Últimas indefectivações

quarta-feira, 12 de novembro de 2014

Golos traiçoeiros

"Está na moda um jogador transferido não festejar um golo que venha a marcar contra a sua anterior equipa. É, para alguns, uma espécie de amálgama de virtudes: a gratidão, o profissionalismo, o pudor. Os adeptos da nova equipa são compreensivos e os da anterior não sibilam perante tal 'deslealdade' de se lhes marcar um golo.Sobretudo quando ainda estão frescos na memória os óculos tão apaixonados que davam ao emblema do precedente clube na sua suada camisola. Em suma, um comportamento cauteloso qb e uma atitude pc. Todas as semanas temos exemplos empolgantes destes comoventes resguardados. Confesso que sou indiferente a estas expressões de 'bigamia' clubista. Um fingimento, no meio de tantos, que se vêm observando no futebol!
Caso diferente é o do golo marcado por um jogador ao seu clube contratual que, antes, o havia emprestado ao clube oponente. Neste caso, compreendo o recato da coreografia do golo, entalado que está a jogador entre o patrão de facto. Mas daí até se insinuar 'falta de profissionalismo' do atleta que marca ao seu clube de origem vai a distância entre desportivismo e um insuportável facciosismo.
No domingo o excelente jogador Tozé emprestado pelo Porto ao Estoril foi encarregado de marcar um penalty. Decisão destemida e, ao mesmo tempo, venenosa. Marcando - como foi o caso - uma traição para os mais sectários; falhando, um atoarda de suspeições ainda que injustas. Por esta e por outras razões, deveria haver duas regras: 1) jogador do clube 'comodatário' não joga contra o clube 'comodatário'; 2) deveria haver um limite para estes 'comodatos'. Acabavam-se as dúvidas e suspeições."

Bagão Félix, in A Bola

Saber jogar mal

"Lembro-me bem quando Jesus chegou ao Benfica e logo prometeu que, com ele, a equipa ia 'jogar o dobro'. A promessa, é um facto, não se concretizou.

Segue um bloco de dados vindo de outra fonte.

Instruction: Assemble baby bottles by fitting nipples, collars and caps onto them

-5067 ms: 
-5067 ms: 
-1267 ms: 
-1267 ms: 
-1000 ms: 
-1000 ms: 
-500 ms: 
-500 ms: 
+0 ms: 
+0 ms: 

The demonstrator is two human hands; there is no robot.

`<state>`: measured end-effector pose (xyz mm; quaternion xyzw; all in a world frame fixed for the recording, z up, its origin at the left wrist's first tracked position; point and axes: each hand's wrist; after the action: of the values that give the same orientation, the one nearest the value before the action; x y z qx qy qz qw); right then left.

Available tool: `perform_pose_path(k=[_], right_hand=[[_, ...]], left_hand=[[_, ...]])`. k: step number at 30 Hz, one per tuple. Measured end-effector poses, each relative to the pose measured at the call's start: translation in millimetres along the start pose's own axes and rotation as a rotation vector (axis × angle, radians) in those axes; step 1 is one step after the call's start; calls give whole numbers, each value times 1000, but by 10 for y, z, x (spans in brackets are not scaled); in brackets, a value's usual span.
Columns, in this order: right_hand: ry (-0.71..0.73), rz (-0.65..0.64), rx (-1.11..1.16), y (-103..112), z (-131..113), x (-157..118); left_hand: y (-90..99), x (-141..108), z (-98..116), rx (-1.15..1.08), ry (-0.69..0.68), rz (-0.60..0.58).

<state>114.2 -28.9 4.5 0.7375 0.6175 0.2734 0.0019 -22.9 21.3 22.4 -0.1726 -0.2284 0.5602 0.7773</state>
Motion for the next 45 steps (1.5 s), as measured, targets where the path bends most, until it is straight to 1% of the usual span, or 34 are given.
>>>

O Benfica de Jesus, quando comparado com o do inenarrável Quique Flores, não jogou o dobro, mas sim, no mínimo, o quádruplo. Por estranho que possa parecer, jogar bem passou também a ser o principal dos problemas do Benfica das últimas temporadas.
Não me entendam mal. Como qualquer adepto, sou muito sensível à nota artística e o futebol precisa de equipas capazes de dar espectáculo. O problema é que o Benfica dos últimos anos tem dificuldade em jogar mal. E uma equipa para ganhar títulos precisa mesmo de saber jogar mal - gerir resultado e manter os ritmos dos jogos em cadência baixa.
Tem sido sempre assim com Jesus: temos a avalanche ofensiva, com um carrossel estonteante que deixa os adversários à banda; já quando é preciso controlar o jogo, o Benfica apresenta problemas. Na maior parte das partidas, a questão nem se coloca. O balanceamento atacante da equipa revela-se a melhor defesa e a qualidade individual e a organização colectiva chegam e sobram para as encomendas.
Este ano, contudo, a questão é diferente. Com um plantel mais curto, com menos talento em posição-chave e com muitas rotinas ainda por aprimorar, o Benfica vai precisar de saber jogar mal para conquistar títulos. Como, aliás, se viu na Choupana este fim de semana: assim que demos a volta ao marcador, passámos a sofrer.
Construir uma equipa 'resultadista', capaz de gerir jogos, é o principal desafio que se coloca a Jesus, hoje. Convenhamos que, mesmo assim, é uma tarefa comparativamente pouco exigente. Afinal, o que é ensinar a jogar mal quando comparado com o que foi montar o carrossel atacante que caracteriza o Benfica dos últimos anos?"